Simple behavior cloning is used to train the foundation policy.

\[\text{min}_\theta \sum_{t \in [1 \cdots T ]} - \log \pi_\theta (a_t | o_1, \cdots, o_t), \ \text{where} \ a_t \in p_{\text{IDM}} (a_t | o_1, \cdots, o_t, \cdots, o_T)\]

Our Implementation#

We mostly used the code provided by the original repo and encapsulated it using the Policy Template MinePolicy designed in MineStudio.

@Registers.model.register
class VPTPolicy(MinePolicy):

    def __init__(self, policy_kwargs, action_space=None):
        super().__init__(hiddim=policy_kwargs["hidsize"], action_space=action_space)
        self.net = MinecraftPolicy(**policy_kwargs)
        self.cached_init_states = dict()

    def initial_state(self, batch_size: int=None):
        if batch_size is None:
            return [t.squeeze(0).to(self.device) for t in self.net.initial_state(1)]
        else:
            if batch_size not in self.cached_init_states:
                self.cached_init_states[batch_size] = [t.to(self.device) for t in self.net.initial_state(batch_size)]
            return self.cached_init_states[batch_size]

    def forward(self, input, state_in, **kwargs):
        B, T = input["image"].shape[:2]
        first = torch.tensor([[False]], device=self.device).repeat(B, T)
        state_in = self.initial_state(B) if state_in is None else state_in
        (pi_h, v_h), state_out = self.net(input, state_in, context={"first": first})
        pi_logits = self.pi_head(pi_h)
        vpred = self.value_head(v_h)
        latents = {'pi_logits': pi_logits, 'vpred': vpred}
        return latents, state_out

Hint

MinecraftPolicy comes from the original implementation of the VPT repository.

Train VPT#

We provide a simple example in the tutorials minestudio.tutorials.train.1_finetune_vpts.

You can simply copy the directory and change dir to the copied directory.
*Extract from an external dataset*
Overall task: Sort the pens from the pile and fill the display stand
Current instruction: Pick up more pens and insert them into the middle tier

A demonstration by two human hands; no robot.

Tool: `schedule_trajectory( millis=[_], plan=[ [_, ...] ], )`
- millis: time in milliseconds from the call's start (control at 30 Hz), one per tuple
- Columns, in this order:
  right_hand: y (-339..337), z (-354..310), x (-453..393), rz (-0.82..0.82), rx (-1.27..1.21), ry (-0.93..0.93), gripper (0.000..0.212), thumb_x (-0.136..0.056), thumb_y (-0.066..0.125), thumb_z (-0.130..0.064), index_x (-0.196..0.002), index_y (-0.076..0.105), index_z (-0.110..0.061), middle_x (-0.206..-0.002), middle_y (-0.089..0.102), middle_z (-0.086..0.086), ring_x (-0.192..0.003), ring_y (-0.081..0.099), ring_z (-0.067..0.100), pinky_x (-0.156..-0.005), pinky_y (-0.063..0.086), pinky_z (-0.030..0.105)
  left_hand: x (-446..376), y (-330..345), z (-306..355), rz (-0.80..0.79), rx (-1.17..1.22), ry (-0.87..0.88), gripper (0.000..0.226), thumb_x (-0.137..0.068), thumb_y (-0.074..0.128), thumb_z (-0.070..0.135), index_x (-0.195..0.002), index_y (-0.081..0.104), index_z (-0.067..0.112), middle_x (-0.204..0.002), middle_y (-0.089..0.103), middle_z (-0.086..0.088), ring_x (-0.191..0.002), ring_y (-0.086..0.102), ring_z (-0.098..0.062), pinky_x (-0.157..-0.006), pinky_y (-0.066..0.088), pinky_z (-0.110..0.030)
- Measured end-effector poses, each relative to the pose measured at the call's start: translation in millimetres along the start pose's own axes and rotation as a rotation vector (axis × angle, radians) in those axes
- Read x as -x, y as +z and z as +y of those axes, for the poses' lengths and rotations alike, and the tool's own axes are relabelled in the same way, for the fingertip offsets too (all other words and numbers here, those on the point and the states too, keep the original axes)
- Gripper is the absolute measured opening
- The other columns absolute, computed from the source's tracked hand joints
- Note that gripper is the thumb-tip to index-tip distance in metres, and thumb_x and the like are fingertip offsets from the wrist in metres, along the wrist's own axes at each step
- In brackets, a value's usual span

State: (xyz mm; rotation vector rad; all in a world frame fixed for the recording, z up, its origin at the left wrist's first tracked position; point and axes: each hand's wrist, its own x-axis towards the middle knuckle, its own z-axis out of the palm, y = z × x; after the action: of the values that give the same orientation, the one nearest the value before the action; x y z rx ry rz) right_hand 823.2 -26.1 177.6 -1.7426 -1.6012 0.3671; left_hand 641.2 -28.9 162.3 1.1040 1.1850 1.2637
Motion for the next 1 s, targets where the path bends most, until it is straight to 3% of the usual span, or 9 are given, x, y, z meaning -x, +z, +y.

Then, run the following command:

$ python train.py --config vpt_config.yaml

Evaluate VPT#

Here is an example of how to evaluate the trained VPT model. Provide a model path and weights path and let it run!

from minestudio.simulator import MinecraftSim
from minestudio.simulator.callbacks import RecordCallback
from minestudio.models import load_vpt_policy

policy = load_vpt_policy(
    model_path="/path/to/foundation-model-2x.model",
    weights_path="/path/to/foundation-model-2x.weights"
).to("cuda")
policy.eval()

env = MinecraftSim(
    obs_size=(128, 128),
    callbacks=[RecordCallback(record_path="./output", fps=30, frame_type="pov")]
)
memory = None
obs, info = env.reset()
for i in range(1200):
    action, memory = policy.get_action(obs, memory, input_shape='*')
    obs, reward, terminated, truncated, info = env.step(action)
env.close()